The .fs files serve for encoding sentence structures in natural language. Each such file contains a sequence of trees whose nodes correspond to words of the sentence. Each node (word) is described by a set of attributes.
The names and data types of particular attributes are not part of FS format. Rather, each FS file has a header which defines attributes for its tree nodes locally. To be able to understand the Prague Dependency Treebank FS files, you need to read this file (general FS syntax) as well as the definition of FS attributes used in PDT.

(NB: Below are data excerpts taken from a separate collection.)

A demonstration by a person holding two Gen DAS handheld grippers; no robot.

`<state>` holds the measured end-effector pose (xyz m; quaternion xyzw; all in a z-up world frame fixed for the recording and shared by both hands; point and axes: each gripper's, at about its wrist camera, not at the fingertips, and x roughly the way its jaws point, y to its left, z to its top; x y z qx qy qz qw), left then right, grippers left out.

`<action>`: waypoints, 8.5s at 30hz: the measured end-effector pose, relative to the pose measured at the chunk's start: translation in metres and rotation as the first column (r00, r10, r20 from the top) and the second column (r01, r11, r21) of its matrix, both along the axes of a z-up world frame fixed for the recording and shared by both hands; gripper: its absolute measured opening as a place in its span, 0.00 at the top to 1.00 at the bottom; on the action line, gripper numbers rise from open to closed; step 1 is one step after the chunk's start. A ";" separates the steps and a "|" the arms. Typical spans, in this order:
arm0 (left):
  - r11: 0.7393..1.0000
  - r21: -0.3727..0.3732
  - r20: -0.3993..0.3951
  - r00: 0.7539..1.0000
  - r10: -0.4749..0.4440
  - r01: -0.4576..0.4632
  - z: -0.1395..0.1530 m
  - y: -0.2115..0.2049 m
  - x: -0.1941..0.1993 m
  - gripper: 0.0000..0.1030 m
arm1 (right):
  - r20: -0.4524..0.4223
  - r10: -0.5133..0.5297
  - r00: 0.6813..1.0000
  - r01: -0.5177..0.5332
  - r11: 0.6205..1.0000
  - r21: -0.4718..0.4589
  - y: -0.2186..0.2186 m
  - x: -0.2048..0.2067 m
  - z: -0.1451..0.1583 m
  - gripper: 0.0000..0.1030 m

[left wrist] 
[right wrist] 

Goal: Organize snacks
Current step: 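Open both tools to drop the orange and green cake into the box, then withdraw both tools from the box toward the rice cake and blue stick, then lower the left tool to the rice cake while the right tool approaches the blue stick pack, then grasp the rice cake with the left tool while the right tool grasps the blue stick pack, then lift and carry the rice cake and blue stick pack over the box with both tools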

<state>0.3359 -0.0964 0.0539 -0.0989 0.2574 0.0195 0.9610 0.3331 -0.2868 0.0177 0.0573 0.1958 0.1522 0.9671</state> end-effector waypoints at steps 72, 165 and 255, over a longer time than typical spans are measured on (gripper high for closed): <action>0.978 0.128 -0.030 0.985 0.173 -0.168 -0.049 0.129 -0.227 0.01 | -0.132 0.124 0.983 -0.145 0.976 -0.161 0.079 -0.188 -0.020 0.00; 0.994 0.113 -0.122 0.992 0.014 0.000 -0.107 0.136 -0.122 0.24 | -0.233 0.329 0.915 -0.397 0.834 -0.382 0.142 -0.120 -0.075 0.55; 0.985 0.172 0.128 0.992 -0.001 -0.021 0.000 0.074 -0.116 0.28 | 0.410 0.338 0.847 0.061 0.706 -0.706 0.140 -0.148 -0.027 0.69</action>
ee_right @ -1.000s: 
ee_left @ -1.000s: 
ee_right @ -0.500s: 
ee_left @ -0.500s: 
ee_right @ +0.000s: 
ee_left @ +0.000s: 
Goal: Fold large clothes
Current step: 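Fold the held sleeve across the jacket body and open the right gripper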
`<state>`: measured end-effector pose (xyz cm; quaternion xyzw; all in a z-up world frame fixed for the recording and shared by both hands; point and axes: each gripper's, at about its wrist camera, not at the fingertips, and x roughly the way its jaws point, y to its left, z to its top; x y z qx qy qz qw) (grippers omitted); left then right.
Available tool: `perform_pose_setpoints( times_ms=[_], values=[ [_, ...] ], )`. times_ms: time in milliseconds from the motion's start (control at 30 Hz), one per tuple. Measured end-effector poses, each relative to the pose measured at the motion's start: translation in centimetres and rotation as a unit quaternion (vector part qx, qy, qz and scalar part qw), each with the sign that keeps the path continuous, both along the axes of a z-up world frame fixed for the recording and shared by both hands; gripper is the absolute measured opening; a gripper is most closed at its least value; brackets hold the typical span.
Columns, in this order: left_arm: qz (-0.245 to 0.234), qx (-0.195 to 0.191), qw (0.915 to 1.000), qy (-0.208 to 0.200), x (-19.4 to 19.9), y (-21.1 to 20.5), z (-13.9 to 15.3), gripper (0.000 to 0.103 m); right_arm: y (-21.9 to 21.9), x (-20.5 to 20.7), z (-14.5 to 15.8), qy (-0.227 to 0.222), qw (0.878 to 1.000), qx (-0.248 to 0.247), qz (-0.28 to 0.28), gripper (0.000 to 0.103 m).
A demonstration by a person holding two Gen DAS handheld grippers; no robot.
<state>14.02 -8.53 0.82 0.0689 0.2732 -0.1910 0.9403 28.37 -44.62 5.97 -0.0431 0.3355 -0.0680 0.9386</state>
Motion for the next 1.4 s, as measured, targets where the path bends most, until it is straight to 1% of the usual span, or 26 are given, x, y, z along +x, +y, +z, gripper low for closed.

The nonterminal symbols are surrounded by
< >
characters, terminal symbols or strings of
terminal symbols are enclosed in double quotes. A c-like notation is
used inside of quotes, thus "\t"
means the character with
the code 9, i.e. HTAB. The character "\n"
represents the
end of line regardless the platform, i.e. it matches not only real
"\n" in its C sense, but also "\r\n" (DOS-Windows EOL), or even
"\r".
Any end of line escaped by a backslash (\\\n
)
has a special meaning. It is generated only for the sake of human
legibility of the file. When processing the file, such escaped end of
line is discarded immediately and its surroundings is parsed as if it
were not present. It can appear almost everywhere so in the syntax
description it is not mentioned anywhere. It can even appear within an
identifier but unlike the other backslash-escaped function characters
it does not become a part of the identifier.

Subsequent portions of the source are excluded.